---------- Supplied data

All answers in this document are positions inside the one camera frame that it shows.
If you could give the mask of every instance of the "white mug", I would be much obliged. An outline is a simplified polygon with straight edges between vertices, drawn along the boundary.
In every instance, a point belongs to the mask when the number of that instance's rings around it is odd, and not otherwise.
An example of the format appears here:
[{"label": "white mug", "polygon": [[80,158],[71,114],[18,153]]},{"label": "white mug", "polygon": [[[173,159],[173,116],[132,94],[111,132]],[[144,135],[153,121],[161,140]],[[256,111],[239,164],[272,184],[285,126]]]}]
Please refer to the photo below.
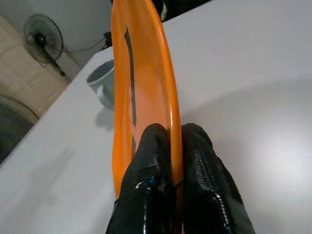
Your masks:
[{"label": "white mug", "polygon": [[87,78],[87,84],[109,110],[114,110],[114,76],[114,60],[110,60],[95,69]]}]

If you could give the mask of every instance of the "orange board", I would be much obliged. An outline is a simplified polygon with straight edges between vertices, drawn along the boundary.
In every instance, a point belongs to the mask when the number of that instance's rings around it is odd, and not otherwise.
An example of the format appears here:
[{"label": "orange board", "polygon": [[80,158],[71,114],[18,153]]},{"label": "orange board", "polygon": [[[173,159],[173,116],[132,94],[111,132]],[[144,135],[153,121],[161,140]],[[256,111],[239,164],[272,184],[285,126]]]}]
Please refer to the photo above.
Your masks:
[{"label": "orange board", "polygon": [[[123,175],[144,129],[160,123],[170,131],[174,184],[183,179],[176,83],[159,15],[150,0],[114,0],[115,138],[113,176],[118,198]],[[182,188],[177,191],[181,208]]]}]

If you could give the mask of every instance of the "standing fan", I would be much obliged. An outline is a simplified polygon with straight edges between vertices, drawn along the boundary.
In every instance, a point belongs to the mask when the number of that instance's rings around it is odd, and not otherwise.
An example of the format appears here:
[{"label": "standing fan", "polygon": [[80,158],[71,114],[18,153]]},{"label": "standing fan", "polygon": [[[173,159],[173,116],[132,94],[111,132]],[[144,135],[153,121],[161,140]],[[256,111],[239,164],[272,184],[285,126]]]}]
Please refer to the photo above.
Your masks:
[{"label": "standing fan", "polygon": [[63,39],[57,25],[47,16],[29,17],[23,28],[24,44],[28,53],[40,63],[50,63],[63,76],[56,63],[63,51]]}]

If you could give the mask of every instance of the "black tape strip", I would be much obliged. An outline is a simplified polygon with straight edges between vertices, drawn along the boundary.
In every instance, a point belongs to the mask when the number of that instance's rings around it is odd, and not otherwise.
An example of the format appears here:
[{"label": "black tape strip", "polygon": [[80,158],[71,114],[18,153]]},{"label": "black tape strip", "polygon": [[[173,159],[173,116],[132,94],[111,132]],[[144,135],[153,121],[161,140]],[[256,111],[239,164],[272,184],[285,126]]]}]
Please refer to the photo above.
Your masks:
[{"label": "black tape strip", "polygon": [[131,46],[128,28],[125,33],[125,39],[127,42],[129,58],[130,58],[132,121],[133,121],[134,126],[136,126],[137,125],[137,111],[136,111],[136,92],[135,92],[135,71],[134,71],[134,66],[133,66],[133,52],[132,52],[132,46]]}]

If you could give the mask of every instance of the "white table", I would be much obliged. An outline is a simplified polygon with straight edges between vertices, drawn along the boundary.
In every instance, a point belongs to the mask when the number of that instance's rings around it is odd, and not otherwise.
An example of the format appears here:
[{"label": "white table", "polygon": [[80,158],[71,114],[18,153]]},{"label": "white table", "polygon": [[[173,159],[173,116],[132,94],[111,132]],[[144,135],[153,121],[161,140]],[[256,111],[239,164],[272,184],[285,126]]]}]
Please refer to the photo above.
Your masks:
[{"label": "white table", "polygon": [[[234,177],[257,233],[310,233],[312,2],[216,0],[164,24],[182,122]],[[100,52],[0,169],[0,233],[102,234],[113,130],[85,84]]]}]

--------------------

Would you mind returning each entry above word for word, skipping the images?

All answers in this document are positions inside the one camera frame that it shows.
If you could give the mask of every instance of the "white mug", I would be much obliged. An outline is a simplified polygon with straight edges between vertices, drawn along the boundary.
In every instance, a point belongs to the mask when the number of that instance's rings around it is odd, and not otherwise.
An example of the format appears here:
[{"label": "white mug", "polygon": [[80,158],[71,114],[18,153]]},{"label": "white mug", "polygon": [[[173,159],[173,116],[132,94],[111,132]],[[144,135],[153,121],[161,140]],[[256,111],[239,164],[272,184],[285,126]]]}]
Please refer to the photo below.
Your masks:
[{"label": "white mug", "polygon": [[87,78],[87,84],[109,110],[114,110],[114,76],[114,60],[110,60],[95,69]]}]

If you could give the mask of every instance of the "orange board", I would be much obliged. An outline is a simplified polygon with straight edges between vertices, drawn along the boundary.
In every instance, a point belongs to the mask when the number of that instance's rings around it is odd, and not otherwise.
An example of the format appears here:
[{"label": "orange board", "polygon": [[80,158],[71,114],[18,153]]},{"label": "orange board", "polygon": [[[173,159],[173,116],[132,94],[111,132]],[[144,135],[153,121],[161,140]],[[256,111],[239,164],[272,184],[285,126]]]}]
Please refer to the photo above.
Your masks:
[{"label": "orange board", "polygon": [[[123,175],[144,129],[160,123],[170,131],[174,184],[183,179],[176,83],[159,15],[150,0],[114,0],[115,138],[113,176],[118,198]],[[182,188],[177,191],[181,208]]]}]

If you could give the mask of every instance of the "standing fan", I would be much obliged. An outline is a simplified polygon with straight edges between vertices, drawn along the boundary.
In every instance, a point belongs to the mask when the number of that instance's rings around it is odd, and not otherwise.
An example of the format appears here:
[{"label": "standing fan", "polygon": [[80,158],[71,114],[18,153]]},{"label": "standing fan", "polygon": [[[173,159],[173,116],[132,94],[111,132]],[[144,135],[153,121],[161,140]],[[256,111],[239,164],[272,184],[285,126]]]}]
Please refer to the photo above.
Your masks:
[{"label": "standing fan", "polygon": [[63,39],[57,25],[47,16],[29,17],[23,28],[24,44],[28,53],[40,63],[50,63],[63,76],[56,63],[63,51]]}]

If you could give the mask of every instance of the "black tape strip", I would be much obliged. An outline is a simplified polygon with straight edges between vertices, drawn along the boundary.
In every instance, a point belongs to the mask when the number of that instance's rings around it is odd, and not otherwise.
An example of the format appears here:
[{"label": "black tape strip", "polygon": [[80,158],[71,114],[18,153]]},{"label": "black tape strip", "polygon": [[[173,159],[173,116],[132,94],[111,132]],[[144,135],[153,121],[161,140]],[[256,111],[239,164],[272,184],[285,126]]]}]
Please refer to the photo above.
Your masks:
[{"label": "black tape strip", "polygon": [[131,46],[128,28],[125,33],[125,39],[127,42],[129,58],[130,58],[132,121],[133,121],[134,126],[136,126],[137,125],[137,111],[136,111],[136,92],[135,92],[135,71],[134,71],[134,66],[133,66],[133,52],[132,52],[132,46]]}]

If you could give the mask of every instance of the "white table", I would be much obliged. An outline is a simplified polygon with straight edges between vertices, drawn along the boundary.
In every instance, a point belongs to the mask when the number of that instance's rings around it is odd, and not otherwise.
An example of the format appears here:
[{"label": "white table", "polygon": [[80,158],[71,114],[18,153]]},{"label": "white table", "polygon": [[[173,159],[173,116],[132,94],[111,132]],[[144,135],[153,121],[161,140]],[[256,111],[239,164],[272,184],[285,126]]]}]
Please refer to the photo above.
Your masks:
[{"label": "white table", "polygon": [[[234,177],[257,233],[310,233],[312,2],[216,0],[164,24],[182,122]],[[100,52],[0,169],[0,233],[102,234],[113,130],[85,84]]]}]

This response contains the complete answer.